Goal of the exercise
Tally the lines below that include the string "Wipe". Reply with the total only.

Extracted information

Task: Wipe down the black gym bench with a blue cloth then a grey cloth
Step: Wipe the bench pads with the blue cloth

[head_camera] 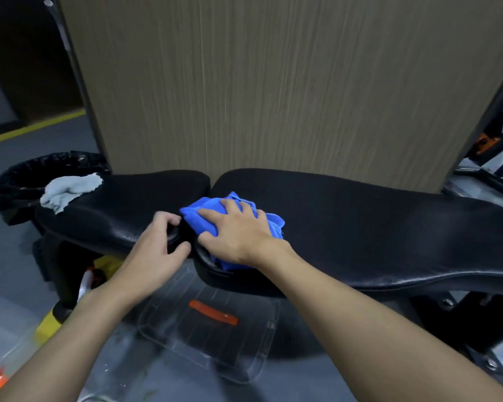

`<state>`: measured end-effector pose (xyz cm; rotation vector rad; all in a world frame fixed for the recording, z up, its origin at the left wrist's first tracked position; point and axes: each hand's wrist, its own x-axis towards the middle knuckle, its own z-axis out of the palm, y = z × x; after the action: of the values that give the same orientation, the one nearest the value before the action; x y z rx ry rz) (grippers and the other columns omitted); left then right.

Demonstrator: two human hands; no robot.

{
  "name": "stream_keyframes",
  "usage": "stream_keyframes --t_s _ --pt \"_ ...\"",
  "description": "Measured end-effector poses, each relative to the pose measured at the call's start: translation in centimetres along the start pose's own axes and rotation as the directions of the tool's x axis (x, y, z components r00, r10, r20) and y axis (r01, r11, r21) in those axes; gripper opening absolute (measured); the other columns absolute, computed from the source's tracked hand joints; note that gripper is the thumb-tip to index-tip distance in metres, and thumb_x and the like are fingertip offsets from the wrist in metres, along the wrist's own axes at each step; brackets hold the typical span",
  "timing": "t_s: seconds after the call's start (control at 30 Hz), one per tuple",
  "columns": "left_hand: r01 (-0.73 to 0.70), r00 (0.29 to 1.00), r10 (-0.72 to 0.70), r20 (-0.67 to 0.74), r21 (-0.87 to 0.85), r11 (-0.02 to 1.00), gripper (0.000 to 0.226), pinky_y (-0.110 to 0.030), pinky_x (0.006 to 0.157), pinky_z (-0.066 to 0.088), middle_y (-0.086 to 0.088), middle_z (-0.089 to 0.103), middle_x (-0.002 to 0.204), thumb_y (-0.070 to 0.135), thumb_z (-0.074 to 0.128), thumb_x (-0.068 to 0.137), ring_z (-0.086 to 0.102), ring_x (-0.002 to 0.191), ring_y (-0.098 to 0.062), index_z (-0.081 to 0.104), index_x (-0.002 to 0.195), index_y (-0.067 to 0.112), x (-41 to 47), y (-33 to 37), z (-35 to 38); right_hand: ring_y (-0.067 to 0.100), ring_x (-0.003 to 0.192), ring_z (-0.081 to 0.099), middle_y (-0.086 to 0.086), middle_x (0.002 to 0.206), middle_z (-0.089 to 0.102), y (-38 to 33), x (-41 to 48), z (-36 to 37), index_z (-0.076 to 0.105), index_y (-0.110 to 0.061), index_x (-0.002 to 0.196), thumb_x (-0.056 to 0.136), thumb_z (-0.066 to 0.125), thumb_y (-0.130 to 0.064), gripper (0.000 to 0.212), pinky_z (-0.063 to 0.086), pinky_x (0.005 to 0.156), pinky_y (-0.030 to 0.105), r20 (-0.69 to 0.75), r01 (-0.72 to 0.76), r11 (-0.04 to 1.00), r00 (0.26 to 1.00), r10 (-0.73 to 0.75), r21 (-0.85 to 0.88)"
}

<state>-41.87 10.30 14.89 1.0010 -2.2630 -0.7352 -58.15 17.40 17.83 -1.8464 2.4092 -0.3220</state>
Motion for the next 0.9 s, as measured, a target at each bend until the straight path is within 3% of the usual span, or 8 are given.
stream_keyframes --t_s 0.07,0.13,0.23,0.37,0.53,0.63,0.73,0.9 --pt "-0.005 0.999 0.006 -0.037 0.023 1.000 0.033 -0.031 0.079 0.038 0.004 0.052 0.096 0.015 0.062 0.084 0.052 0.093 -0.023 0.041 0.108 0.023 0.1 0.5 0.6 0.034 0.144 0.018 0.002 0.160 0.022 0.6 -1.3 0.1 0.033 -0.048 0.146 0.091 0.038 -0.054 0.056 0.012 0.115 0.055 -0.026 0.021 1.000 0.999 -0.021 0.018" --pt "-0.049 0.996 0.055 -0.067 0.084 0.995 0.030 -0.039 0.088 0.038 0.009 0.047 0.086 0.016 0.062 0.083 0.047 0.091 -0.023 0.042 0.104 0.023 0.1 1.6 1.3 0.031 0.144 0.020 0.000 0.160 0.024 1.7 -2.6 0.0 0.035 -0.049 0.145 0.090 0.039 -0.053 0.055 0.014 0.115 0.053 -0.055 0.021 0.999 0.998 -0.020 0.027" --pt "-0.113 0.992 0.119 -0.052 0.101 0.988 0.026 -0.047 0.101 0.034 0.005 0.052 0.102 0.021 0.062 0.086 0.045 0.091 -0.020 0.042 0.103 0.023 -0.1 3.9 2.3 0.029 0.145 0.020 -0.001 0.160 0.025 4.2 -4.4 -0.7 0.035 -0.048 0.145 0.090 0.038 -0.052 0.055 0.016 0.116 0.052 -0.066 -0.018 1.000 0.998 0.020 0.022" --pt "-0.224 0.974 0.218 0.063 0.108 0.969 0.019 -0.044 0.096 0.039 0.011 0.051 0.107 0.030 0.058 0.088 0.049 0.090 -0.016 0.047 0.104 0.029 -0.2 6.9 3.5 0.027 0.146 0.020 -0.003 0.160 0.025 8.4 -6.8 -1.9 0.035 -0.048 0.145 0.092 0.038 -0.051 0.053 0.016 0.117 0.051 -0.080 -0.099 0.995 0.992 0.100 0.021" --pt "-0.338 0.927 0.305 0.216 0.137 0.931 0.045 -0.042 0.103 0.038 0.020 0.053 0.123 0.056 0.041 0.081 0.048 0.117 -0.006 0.056 0.117 0.034 -0.1 11.1 5.5 0.024 0.145 0.022 -0.005 0.159 0.027 13.6 -9.8 -3.1 0.036 -0.049 0.144 0.091 0.038 -0.050 0.052 0.017 0.117 0.051 -0.119 -0.189 0.982 0.974 0.191 0.025" --pt "-0.412 0.886 0.357 0.295 0.149 0.899 0.059 -0.042 0.112 0.031 0.020 0.047 0.140 0.064 0.032 0.077 0.036 0.135 -0.002 0.054 0.127 0.040 -0.5 13.3 7.8 0.025 0.142 0.027 -0.006 0.156 0.031 16.5 -11.5 -3.8 0.039 -0.049 0.141 0.088 0.037 -0.051 0.054 0.021 0.115 0.049 -0.145 -0.246 0.969 0.958 0.247 0.022" --pt "-0.446 0.854 0.361 0.375 0.173 0.878 0.050 -0.045 0.117 0.020 0.019 0.034 0.151 0.061 0.038 0.087 0.023 0.143 -0.002 0.047 0.134 0.045 -1.2 15.3 10.1 0.025 0.137 0.033 -0.006 0.153 0.035 20.4 -13.6 -4.8 0.042 -0.048 0.140 0.088 0.040 -0.050 0.052 0.024 0.112 0.048 -0.179 -0.331 0.943 0.927 0.330 0.027" --pt "-0.473 0.845 0.372 0.384 0.213 0.855 0.041 -0.049 0.116 0.016 0.022 0.041 0.138 0.058 0.036 0.092 0.030 0.135 -0.003 0.052 0.127 0.043 -2.1 17.3 12.6 0.029 0.133 0.040 -0.004 0.150 0.039 28.3 -17.9 -7.1 0.044 -0.048 0.138 0.078 0.032 -0.056 0.063 0.030 0.109 0.048 -0.229 -0.516 0.856 0.829 0.511 0.040"
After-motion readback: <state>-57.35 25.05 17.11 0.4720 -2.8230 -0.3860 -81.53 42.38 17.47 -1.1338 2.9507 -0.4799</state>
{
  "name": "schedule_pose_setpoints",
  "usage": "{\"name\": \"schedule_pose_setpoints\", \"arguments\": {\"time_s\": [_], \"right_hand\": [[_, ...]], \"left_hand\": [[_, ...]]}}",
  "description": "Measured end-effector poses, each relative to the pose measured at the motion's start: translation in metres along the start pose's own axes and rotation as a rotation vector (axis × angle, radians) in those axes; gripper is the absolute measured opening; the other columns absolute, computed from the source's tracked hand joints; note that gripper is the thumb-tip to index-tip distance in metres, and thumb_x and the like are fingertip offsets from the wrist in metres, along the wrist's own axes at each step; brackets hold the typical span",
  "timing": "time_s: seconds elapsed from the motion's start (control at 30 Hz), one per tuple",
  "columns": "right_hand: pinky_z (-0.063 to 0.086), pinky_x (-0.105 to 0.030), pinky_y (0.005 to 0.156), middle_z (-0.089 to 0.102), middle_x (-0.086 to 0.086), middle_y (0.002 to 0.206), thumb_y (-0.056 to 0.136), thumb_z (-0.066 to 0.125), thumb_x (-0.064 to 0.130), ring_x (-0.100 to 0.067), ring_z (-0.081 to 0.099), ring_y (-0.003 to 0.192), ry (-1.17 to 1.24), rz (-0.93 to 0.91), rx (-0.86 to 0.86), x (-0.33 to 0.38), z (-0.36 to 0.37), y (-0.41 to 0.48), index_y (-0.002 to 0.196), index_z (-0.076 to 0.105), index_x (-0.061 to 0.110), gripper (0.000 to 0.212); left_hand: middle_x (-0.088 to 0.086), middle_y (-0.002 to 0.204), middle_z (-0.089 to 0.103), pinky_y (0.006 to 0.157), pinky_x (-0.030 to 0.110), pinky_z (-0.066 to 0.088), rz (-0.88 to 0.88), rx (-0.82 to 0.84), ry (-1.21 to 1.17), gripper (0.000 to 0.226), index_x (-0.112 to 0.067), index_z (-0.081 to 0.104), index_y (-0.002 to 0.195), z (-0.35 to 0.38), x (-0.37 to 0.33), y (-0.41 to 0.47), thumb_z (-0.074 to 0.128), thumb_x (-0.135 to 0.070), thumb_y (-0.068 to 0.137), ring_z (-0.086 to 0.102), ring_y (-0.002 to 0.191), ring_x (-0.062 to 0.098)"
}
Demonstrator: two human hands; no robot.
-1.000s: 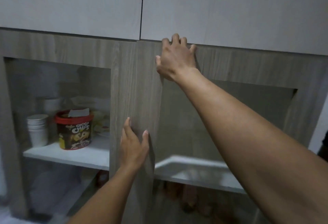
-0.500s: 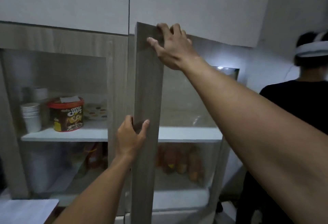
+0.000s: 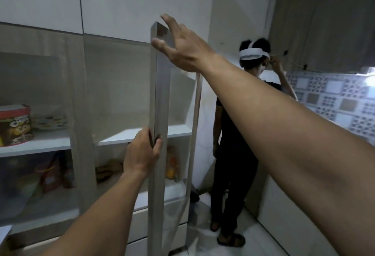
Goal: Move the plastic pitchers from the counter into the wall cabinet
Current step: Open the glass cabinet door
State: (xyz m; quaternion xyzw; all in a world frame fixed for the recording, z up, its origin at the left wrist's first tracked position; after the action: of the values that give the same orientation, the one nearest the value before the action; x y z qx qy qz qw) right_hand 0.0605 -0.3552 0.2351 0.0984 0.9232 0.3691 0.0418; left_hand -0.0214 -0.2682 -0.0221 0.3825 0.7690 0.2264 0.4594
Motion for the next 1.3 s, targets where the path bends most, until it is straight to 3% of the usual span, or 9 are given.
{"name": "schedule_pose_setpoints", "arguments": {"time_s": [0.23, 0.37, 0.43, 0.5, 0.6, 0.8, 0.93, 1.03, 1.3], "right_hand": [[0.048, -0.04, 0.087, 0.055, -0.012, 0.124, 0.091, 0.057, 0.052, -0.029, 0.057, 0.104, -0.097, -0.016, -0.088, -0.041, -0.056, -0.05, 0.136, 0.037, 0.015, 0.061], [0.049, -0.045, 0.09, 0.054, -0.009, 0.123, 0.088, 0.056, 0.046, -0.029, 0.054, 0.107, -0.231, -0.03, -0.094, -0.077, -0.092, -0.083, 0.128, 0.046, 0.013, 0.053], [0.044, -0.047, 0.099, 0.049, -0.009, 0.135, 0.089, 0.053, 0.046, -0.03, 0.049, 0.122, -0.361, -0.035, -0.082, -0.098, -0.107, -0.099, 0.132, 0.048, 0.014, 0.054], [0.038, -0.048, 0.106, 0.043, -0.009, 0.148, 0.092, 0.05, 0.046, -0.03, 0.039, 0.135, -0.466, -0.025, -0.072, -0.12, -0.117, -0.115, 0.139, 0.047, 0.015, 0.057], [0.039, -0.05, 0.106, 0.045, -0.009, 0.147, 0.094, 0.046, 0.046, -0.03, 0.038, 0.136, -0.527, 0.003, -0.085, -0.162, -0.134, -0.139, 0.143, 0.044, 0.014, 0.059], [0.034, -0.047, 0.107, 0.039, -0.008, 0.153, 0.097, 0.044, 0.044, -0.03, 0.036, 0.137, -0.631, 0.1, -0.026, -0.25, -0.155, -0.169, 0.15, 0.035, 0.013, 0.062], [0.026, -0.057, 0.113, 0.025, -0.008, 0.162, 0.098, 0.04, 0.043, -0.032, 0.027, 0.144, -0.721, 0.196, 0.009, -0.3, -0.167, -0.183, 0.156, 0.026, 0.017, 0.065], [0.015, -0.064, 0.116, 0.016, -0.005, 0.166, 0.1, 0.038, 0.039, -0.032, 0.016, 0.149, -0.727, 0.276, 0.037, -0.335, -0.169, -0.196, 0.158, 0.018, 0.017, 0.065], [0.016, -0.063, 0.115, 0.008, -0.004, 0.168, 0.1, 0.037, 0.027, -0.033, 0.014, 0.148, -0.686, 0.347, 0.081, -0.38, -0.168, -0.206, 0.159, 0.006, 0.015, 0.068]], "left_hand": [[0.001, 0.089, 0.055, 0.064, 0.038, 0.052, 0.201, 0.129, 0.015, 0.024, -0.019, 0.048, 0.098, 0.043, -0.083, -0.029, 0.053, -0.041, 0.089, 0.056, 0.072, 0.023], [-0.002, 0.088, 0.047, 0.057, 0.022, 0.039, 0.283, 0.178, -0.022, 0.028, -0.021, 0.044, 0.094, 0.076, -0.139, -0.044, 0.057, -0.044, 0.085, 0.051, 0.07, 0.017], [0.0, 0.104, 0.051, 0.065, 0.025, 0.044, 0.26, 0.209, -0.057, 0.045, -0.02, 0.04, 0.111, 0.1, -0.16, -0.047, 0.057, -0.051, 0.083, 0.055, 0.082, 0.017], [0.008, 0.137, 0.046, 0.087, 0.036, 0.051, 0.262, 0.252, -0.078, 0.074, -0.019, 0.026, 0.139, 0.126, -0.179, -0.049, 0.054, -0.057, 0.082, 0.054, 0.115, 0.025], [0.007, 0.164, 0.007, 0.117, 0.045, 0.026, 0.32, 0.289, -0.074, 0.099, -0.025, -0.006, 0.154, 0.162, -0.217, -0.052, 0.049, -0.064, 0.08, 0.013, 0.15, 0.024], [0.01, 0.163, -0.011, 0.12, 0.047, 0.016, 0.349, 0.321, -0.097, 0.113, -0.022, -0.028, 0.149, 0.237, -0.283, -0.051, 0.051, -0.065, 0.081, -0.003, 0.151, 0.025], [0.014, 0.162, -0.015, 0.118, 0.048, 0.011, 0.294, 0.335, -0.094, 0.114, -0.023, -0.034, 0.145, 0.277, -0.319, -0.049, 0.055, -0.06, 0.084, -0.004, 0.15, 0.031], [0.017, 0.161, -0.015, 0.119, 0.052, 0.013, 0.275, 0.331, -0.065, 0.113, -0.024, -0.034, 0.145, 0.305, -0.345, -0.049, 0.056, -0.057, 0.085, -0.001, 0.149, 0.037], [0.014, 0.163, -0.008, 0.118, 0.055, 0.016, 0.203, 0.318, -0.009, 0.117, -0.028, -0.028, 0.147, 0.343, -0.374, -0.041, 0.06, -0.065, 0.078, 0.005, 0.15, 0.036]]}}
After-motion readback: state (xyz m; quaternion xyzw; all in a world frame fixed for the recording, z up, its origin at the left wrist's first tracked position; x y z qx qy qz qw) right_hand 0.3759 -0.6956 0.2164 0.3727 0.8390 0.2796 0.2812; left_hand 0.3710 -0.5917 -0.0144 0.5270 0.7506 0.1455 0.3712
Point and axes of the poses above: each hand's wrist, its own y-axis towards the middle knuckle, its own z-axis out of the palm, x = y × z, the point moved 8 cm from there along y, towards the middle knuckle
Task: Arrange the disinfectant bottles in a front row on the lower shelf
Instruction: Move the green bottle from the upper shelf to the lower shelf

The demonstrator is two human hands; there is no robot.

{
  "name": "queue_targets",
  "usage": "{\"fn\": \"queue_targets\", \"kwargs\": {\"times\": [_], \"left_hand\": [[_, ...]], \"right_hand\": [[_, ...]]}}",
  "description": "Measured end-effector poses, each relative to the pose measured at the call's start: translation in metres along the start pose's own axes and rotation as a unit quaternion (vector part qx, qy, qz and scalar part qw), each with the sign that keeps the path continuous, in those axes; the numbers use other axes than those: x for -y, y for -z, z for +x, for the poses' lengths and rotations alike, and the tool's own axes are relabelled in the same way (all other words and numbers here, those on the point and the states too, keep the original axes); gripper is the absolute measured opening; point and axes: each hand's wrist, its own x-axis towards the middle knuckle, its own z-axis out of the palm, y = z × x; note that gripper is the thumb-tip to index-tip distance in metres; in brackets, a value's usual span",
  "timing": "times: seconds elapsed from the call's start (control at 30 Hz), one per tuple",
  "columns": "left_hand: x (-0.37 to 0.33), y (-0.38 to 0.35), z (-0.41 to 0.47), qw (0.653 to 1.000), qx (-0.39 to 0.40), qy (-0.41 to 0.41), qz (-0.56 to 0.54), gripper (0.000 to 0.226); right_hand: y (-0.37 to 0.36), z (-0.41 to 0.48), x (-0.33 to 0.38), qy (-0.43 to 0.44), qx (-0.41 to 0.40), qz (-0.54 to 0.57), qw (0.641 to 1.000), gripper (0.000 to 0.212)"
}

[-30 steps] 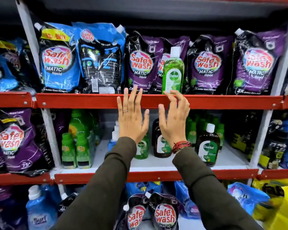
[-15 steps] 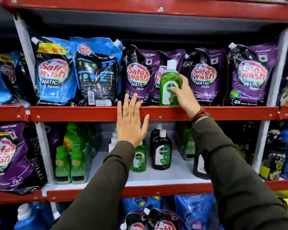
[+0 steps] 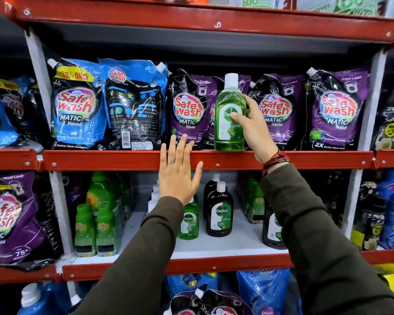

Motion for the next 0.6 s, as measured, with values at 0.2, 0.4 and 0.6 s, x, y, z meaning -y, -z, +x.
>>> {"fn": "queue_targets", "kwargs": {"times": [0.2, 0.4, 0.6], "left_hand": [[0.009, 0.009, -0.004, 0.999, 0.024, -0.029, -0.015, 0.069], [0.011, 0.015, -0.044, 0.998, 0.009, -0.001, -0.055, 0.072], [0.015, -0.009, -0.111, 0.994, 0.07, 0.026, -0.077, 0.07]], "right_hand": [[-0.004, -0.038, -0.009, -0.001, 0.01, 0.028, 1.0, 0.056], [-0.02, -0.085, -0.041, -0.009, 0.01, 0.054, 0.998, 0.056], [-0.037, -0.137, -0.094, -0.032, 0.022, 0.047, 0.998, 0.056]]}}
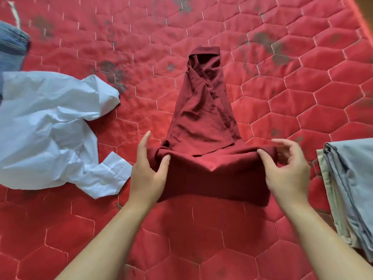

Response
2